● **REQUIREMENT**: Search term "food": copy each line of the records that contains it.

= = =

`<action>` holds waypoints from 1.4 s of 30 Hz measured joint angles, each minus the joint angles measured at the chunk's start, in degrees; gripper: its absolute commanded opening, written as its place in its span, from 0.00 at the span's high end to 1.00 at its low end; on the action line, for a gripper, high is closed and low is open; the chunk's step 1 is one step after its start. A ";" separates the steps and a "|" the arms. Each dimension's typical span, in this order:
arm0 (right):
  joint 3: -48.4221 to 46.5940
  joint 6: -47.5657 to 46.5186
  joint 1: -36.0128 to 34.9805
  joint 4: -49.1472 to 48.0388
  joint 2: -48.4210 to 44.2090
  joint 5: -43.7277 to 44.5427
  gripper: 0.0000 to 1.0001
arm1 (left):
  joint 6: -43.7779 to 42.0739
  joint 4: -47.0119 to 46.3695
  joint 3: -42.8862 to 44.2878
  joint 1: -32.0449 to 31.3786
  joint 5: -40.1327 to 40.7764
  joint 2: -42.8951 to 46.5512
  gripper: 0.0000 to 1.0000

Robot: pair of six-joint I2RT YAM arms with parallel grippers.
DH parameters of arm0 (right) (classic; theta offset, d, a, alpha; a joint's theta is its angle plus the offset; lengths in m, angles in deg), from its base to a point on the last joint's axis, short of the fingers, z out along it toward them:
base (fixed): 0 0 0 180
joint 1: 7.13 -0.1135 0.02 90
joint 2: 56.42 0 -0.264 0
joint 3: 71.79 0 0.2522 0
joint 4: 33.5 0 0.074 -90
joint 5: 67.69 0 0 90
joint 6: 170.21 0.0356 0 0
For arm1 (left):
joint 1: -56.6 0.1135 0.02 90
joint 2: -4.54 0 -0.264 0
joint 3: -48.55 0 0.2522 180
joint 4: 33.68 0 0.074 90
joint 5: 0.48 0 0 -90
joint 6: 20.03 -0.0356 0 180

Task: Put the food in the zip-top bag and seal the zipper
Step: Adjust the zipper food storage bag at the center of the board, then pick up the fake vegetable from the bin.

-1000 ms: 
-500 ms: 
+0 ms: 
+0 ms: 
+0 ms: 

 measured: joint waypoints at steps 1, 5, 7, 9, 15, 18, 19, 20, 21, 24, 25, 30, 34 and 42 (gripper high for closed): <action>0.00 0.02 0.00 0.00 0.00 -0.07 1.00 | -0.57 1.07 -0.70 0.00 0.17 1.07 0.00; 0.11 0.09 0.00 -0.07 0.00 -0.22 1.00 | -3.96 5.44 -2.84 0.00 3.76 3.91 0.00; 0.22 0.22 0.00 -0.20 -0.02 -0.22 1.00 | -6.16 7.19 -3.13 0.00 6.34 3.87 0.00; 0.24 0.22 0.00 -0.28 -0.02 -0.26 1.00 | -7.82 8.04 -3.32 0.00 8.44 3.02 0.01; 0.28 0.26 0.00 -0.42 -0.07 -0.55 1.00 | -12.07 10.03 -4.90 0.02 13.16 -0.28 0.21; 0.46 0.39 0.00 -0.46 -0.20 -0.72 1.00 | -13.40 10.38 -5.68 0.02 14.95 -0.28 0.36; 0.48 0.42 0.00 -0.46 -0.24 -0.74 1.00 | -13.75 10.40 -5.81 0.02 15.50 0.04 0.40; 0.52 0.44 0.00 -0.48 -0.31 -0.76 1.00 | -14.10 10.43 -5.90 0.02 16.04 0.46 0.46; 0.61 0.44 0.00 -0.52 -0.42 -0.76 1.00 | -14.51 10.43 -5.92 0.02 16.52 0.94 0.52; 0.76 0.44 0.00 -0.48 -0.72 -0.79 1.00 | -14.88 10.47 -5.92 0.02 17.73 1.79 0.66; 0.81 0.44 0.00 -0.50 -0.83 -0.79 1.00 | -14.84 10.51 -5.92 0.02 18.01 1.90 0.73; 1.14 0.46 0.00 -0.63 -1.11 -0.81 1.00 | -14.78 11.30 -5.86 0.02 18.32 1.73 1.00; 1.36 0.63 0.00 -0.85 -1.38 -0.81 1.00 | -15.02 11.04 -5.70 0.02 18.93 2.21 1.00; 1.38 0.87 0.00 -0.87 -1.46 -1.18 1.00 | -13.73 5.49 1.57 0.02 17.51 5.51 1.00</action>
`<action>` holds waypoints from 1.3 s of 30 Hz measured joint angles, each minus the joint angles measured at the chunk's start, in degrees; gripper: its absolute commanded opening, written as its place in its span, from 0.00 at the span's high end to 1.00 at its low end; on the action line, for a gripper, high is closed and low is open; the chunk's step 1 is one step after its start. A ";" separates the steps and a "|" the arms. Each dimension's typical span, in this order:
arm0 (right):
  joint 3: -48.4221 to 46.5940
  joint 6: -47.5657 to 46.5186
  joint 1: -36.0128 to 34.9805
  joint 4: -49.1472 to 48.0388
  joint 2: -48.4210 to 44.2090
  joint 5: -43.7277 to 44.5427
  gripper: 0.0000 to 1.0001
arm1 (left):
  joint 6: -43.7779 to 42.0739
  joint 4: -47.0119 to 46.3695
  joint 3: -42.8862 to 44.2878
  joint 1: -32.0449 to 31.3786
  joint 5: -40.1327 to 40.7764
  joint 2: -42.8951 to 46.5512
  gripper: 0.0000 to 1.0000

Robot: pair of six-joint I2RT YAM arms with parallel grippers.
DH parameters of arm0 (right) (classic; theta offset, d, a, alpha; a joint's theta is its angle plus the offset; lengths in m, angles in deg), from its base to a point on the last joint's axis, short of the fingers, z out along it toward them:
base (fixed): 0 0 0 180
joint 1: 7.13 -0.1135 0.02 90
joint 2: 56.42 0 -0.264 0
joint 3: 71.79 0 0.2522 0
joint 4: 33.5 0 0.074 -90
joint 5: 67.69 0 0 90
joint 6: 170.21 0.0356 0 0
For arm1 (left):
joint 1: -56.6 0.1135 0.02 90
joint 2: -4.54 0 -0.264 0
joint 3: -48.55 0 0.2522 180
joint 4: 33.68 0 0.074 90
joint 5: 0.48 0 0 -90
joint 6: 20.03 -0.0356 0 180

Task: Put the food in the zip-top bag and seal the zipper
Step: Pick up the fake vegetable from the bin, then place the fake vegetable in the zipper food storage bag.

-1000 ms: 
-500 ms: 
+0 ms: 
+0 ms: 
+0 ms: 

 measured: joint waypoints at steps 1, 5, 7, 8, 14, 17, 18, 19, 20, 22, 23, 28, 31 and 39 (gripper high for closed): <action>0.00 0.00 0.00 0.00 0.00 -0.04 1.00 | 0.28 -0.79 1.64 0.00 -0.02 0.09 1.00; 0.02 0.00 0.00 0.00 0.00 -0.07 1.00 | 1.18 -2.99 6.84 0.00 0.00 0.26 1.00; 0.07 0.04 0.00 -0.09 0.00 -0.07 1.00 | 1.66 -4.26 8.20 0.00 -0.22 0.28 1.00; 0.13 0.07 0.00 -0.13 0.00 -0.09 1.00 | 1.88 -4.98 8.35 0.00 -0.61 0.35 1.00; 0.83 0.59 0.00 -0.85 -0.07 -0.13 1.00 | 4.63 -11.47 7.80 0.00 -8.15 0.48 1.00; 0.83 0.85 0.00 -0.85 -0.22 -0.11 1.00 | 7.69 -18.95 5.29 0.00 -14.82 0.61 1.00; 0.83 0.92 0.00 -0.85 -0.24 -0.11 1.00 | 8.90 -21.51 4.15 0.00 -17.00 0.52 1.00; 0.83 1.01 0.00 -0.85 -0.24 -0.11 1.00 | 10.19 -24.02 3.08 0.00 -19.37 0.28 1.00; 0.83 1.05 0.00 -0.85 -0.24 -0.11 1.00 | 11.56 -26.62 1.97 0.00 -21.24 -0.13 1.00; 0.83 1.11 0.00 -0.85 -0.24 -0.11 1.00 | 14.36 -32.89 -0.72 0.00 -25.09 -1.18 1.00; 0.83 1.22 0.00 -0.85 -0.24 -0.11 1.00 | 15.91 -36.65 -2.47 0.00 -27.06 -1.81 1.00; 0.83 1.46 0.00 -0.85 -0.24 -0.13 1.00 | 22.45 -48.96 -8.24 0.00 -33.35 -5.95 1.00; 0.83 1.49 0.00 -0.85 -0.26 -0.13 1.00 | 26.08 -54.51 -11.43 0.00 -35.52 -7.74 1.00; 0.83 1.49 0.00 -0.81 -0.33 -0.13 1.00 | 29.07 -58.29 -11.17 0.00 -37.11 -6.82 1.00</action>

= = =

● **FINISHED EXERCISE**:
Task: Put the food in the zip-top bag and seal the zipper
Step: Adjust the zipper food storage bag at the center of the board, then pick up the fake vegetable from the bin.
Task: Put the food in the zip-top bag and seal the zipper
Step: Pick up the fake vegetable from the bin, then place the fake vegetable in the zipper food storage bag.

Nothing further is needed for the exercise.